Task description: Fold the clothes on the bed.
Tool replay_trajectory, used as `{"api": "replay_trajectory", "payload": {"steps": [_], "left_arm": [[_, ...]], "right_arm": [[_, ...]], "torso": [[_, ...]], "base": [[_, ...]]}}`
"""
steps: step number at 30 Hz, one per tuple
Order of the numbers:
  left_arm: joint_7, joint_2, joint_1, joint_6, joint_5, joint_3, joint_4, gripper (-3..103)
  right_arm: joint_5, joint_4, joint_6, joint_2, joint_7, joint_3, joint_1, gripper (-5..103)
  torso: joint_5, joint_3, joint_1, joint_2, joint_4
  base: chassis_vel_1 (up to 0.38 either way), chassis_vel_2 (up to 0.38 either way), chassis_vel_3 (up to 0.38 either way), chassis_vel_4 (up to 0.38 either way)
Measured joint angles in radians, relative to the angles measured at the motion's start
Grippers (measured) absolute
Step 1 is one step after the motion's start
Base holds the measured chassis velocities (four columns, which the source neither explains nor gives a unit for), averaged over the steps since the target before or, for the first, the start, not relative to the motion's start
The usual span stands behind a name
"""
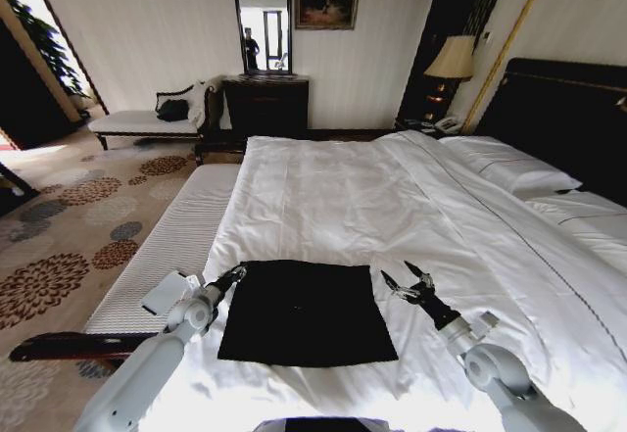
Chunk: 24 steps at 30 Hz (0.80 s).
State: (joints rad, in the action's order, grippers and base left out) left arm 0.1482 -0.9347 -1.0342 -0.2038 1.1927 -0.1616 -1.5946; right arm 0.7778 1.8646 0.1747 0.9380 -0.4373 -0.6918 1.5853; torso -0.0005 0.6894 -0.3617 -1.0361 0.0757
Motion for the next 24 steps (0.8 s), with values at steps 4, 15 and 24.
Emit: {"api": "replay_trajectory", "payload": {"steps": [4,15,24], "left_arm": [[0.010,0.002,-0.006,-0.005,0.015,0.000,-0.001,20],[0.010,-0.002,-0.010,0.003,0.003,-0.015,0.000,2],[-0.002,0.015,-0.023,0.023,-0.046,-0.017,-0.029,0]], "right_arm": [[0.002,0.004,-0.001,-0.001,0.002,-0.005,0.003,100],[0.008,0.008,-0.003,0.000,0.042,0.002,0.003,100],[0.285,0.026,-0.172,-0.046,0.251,0.054,-0.095,100]], "torso": [[0.0000,0.000,0.000,0.000,0.0000],[-0.0002,0.000,0.000,0.000,0.0003],[-0.0001,0.000,0.000,0.000,-0.0002]], "base": [[0.000,0.000,0.000,0.000],[0.000,0.000,0.000,0.000],[0.000,0.000,0.000,0.000]]}}
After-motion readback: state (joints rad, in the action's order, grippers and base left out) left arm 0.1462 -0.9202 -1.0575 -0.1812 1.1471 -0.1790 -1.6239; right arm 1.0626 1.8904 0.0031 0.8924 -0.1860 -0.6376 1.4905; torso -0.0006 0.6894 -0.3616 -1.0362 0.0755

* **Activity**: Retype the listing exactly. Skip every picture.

* **Answer to the exercise**:
Task description: Fold the clothes on the bed.
Tool replay_trajectory, used as `{"api": "replay_trajectory", "payload": {"steps": [_], "left_arm": [[_, ...]], "right_arm": [[_, ...]], "torso": [[_, ...]], "base": [[_, ...]]}}`
"""
steps: step number at 30 Hz, one per tuple
Order of the numbers:
  left_arm: joint_7, joint_2, joint_1, joint_6, joint_5, joint_3, joint_4, gripper (-3..103)
  right_arm: joint_5, joint_4, joint_6, joint_2, joint_7, joint_3, joint_1, gripper (-5..103)
  torso: joint_5, joint_3, joint_1, joint_2, joint_4
  base: chassis_vel_1 (up to 0.38 either way), chassis_vel_2 (up to 0.38 either way), chassis_vel_3 (up to 0.38 either way), chassis_vel_4 (up to 0.38 either way)
Measured joint angles in radians, relative to the angles measured at the motion's start
Grippers (measured) absolute
Step 1 is one step after the motion's start
Base holds the measured chassis velocities (four columns, which the source neither explains nor gives a unit for), averaged over the steps since the target before or, for the first, the start, not relative to the motion's start
The usual span stands behind a name
"""
Chunk: 24 steps at 30 Hz (0.80 s).
State: (joints rad, in the action's order, grippers and base left out) left arm 0.1482 -0.9347 -1.0342 -0.2038 1.1927 -0.1616 -1.5946; right arm 0.7778 1.8646 0.1747 0.9380 -0.4373 -0.6918 1.5853; torso -0.0005 0.6894 -0.3617 -1.0361 0.0757
Motion for the next 24 steps (0.8 s), with values at steps 4, 15 and 24.
Emit: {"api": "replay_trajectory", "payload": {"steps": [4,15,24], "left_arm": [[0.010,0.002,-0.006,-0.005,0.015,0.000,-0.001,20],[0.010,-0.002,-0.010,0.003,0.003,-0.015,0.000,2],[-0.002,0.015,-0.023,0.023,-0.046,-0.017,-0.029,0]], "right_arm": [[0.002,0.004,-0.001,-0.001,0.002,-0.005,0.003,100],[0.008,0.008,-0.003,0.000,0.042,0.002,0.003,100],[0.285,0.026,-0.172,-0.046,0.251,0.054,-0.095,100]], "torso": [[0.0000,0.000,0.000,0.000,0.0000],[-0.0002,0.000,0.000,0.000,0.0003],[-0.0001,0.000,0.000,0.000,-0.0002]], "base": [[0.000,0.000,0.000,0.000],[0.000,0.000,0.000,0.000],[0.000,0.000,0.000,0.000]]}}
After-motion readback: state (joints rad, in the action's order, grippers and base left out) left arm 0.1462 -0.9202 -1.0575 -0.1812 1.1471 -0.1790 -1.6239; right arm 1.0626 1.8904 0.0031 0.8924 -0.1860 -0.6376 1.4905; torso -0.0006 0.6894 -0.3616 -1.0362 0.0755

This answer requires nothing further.